===== Provided data

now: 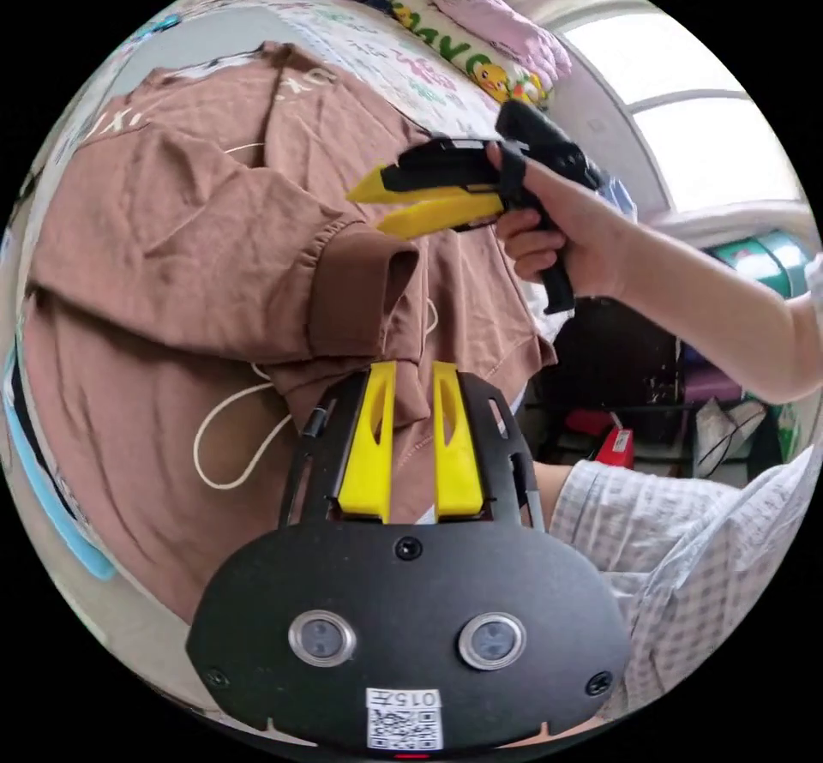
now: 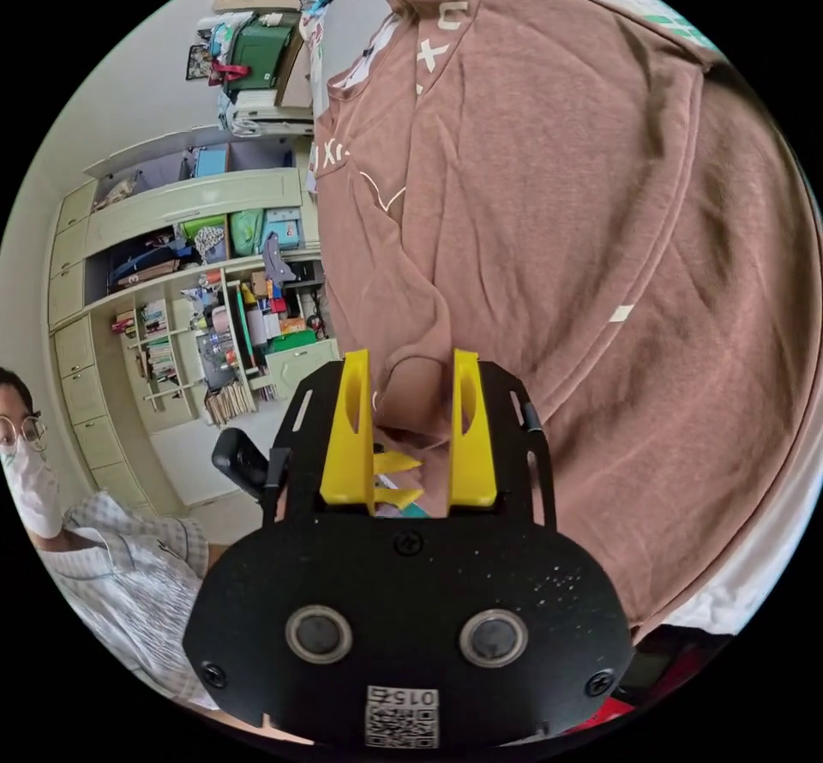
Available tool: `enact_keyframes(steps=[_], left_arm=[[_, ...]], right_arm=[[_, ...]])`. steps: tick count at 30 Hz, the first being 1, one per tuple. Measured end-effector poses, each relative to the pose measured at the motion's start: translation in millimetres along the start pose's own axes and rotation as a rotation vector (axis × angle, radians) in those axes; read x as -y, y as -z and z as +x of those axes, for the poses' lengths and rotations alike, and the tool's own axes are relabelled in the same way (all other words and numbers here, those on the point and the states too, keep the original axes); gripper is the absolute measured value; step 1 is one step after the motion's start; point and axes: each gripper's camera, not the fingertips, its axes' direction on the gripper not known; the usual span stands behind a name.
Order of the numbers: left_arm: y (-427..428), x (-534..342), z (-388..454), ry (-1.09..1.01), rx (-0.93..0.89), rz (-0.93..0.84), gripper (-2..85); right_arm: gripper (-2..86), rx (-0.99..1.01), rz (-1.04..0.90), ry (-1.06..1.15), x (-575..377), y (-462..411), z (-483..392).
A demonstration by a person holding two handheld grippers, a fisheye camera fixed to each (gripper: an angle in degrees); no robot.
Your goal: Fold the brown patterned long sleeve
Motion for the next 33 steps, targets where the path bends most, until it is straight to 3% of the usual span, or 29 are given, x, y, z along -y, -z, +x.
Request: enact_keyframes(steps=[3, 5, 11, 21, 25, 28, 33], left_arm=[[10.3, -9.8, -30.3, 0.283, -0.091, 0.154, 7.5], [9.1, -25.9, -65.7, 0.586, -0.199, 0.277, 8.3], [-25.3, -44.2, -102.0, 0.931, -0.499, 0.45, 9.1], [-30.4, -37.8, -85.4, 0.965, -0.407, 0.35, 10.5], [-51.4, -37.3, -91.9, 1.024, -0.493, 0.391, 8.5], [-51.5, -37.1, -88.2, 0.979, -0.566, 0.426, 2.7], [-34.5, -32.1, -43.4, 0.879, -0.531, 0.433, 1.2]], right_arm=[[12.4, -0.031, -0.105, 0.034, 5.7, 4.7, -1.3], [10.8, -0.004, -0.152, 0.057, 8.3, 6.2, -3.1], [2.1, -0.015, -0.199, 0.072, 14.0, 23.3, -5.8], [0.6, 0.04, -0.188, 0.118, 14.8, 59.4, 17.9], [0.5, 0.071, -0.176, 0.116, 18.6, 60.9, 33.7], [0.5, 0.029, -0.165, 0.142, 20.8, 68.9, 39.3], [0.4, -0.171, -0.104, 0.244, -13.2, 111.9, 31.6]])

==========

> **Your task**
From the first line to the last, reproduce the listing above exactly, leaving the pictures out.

> **Answer space**
now: 
now: 
Available tool: `enact_keyframes(steps=[_], left_arm=[[_, ...]], right_arm=[[_, ...]])`. steps: tick count at 30 Hz, the first being 1, one per tuple. Measured end-effector poses, each relative to the pose measured at the motion's start: translation in millimetres along the start pose's own axes and rotation as a rotation vector (axis × angle, radians) in those axes; read x as -y, y as -z and z as +x of those axes, for the poses' lengths and rotations alike, and the tool's own axes are relabelled in the same way (all other words and numbers here, those on the point and the states too, keep the original axes); gripper is the absolute measured value; step 1 is one step after the motion's start; point and axes: each gripper's camera, not the fingertips, its axes' direction on the gripper not known; the usual span stands behind a name.
Order of the numbers: left_arm: y (-427..428), x (-534..342), z (-388..454), ry (-1.09..1.01), rx (-0.93..0.89), rz (-0.93..0.84), gripper (-2..85); right_arm: gripper (-2..86), rx (-0.99..1.01), rz (-1.04..0.90), ry (-1.06..1.15), x (-575..377), y (-462..411), z (-483..392).
A demonstration by a person holding two handheld grippers, a fisheye camera fixed to each (gripper: an angle in degrees); no robot.
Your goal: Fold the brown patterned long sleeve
Motion for the next 33 steps, targets where the path bends most, until it is straight to 3% of the usual span, or 29 are given, x, y, z along -y, -z, +x.
Request: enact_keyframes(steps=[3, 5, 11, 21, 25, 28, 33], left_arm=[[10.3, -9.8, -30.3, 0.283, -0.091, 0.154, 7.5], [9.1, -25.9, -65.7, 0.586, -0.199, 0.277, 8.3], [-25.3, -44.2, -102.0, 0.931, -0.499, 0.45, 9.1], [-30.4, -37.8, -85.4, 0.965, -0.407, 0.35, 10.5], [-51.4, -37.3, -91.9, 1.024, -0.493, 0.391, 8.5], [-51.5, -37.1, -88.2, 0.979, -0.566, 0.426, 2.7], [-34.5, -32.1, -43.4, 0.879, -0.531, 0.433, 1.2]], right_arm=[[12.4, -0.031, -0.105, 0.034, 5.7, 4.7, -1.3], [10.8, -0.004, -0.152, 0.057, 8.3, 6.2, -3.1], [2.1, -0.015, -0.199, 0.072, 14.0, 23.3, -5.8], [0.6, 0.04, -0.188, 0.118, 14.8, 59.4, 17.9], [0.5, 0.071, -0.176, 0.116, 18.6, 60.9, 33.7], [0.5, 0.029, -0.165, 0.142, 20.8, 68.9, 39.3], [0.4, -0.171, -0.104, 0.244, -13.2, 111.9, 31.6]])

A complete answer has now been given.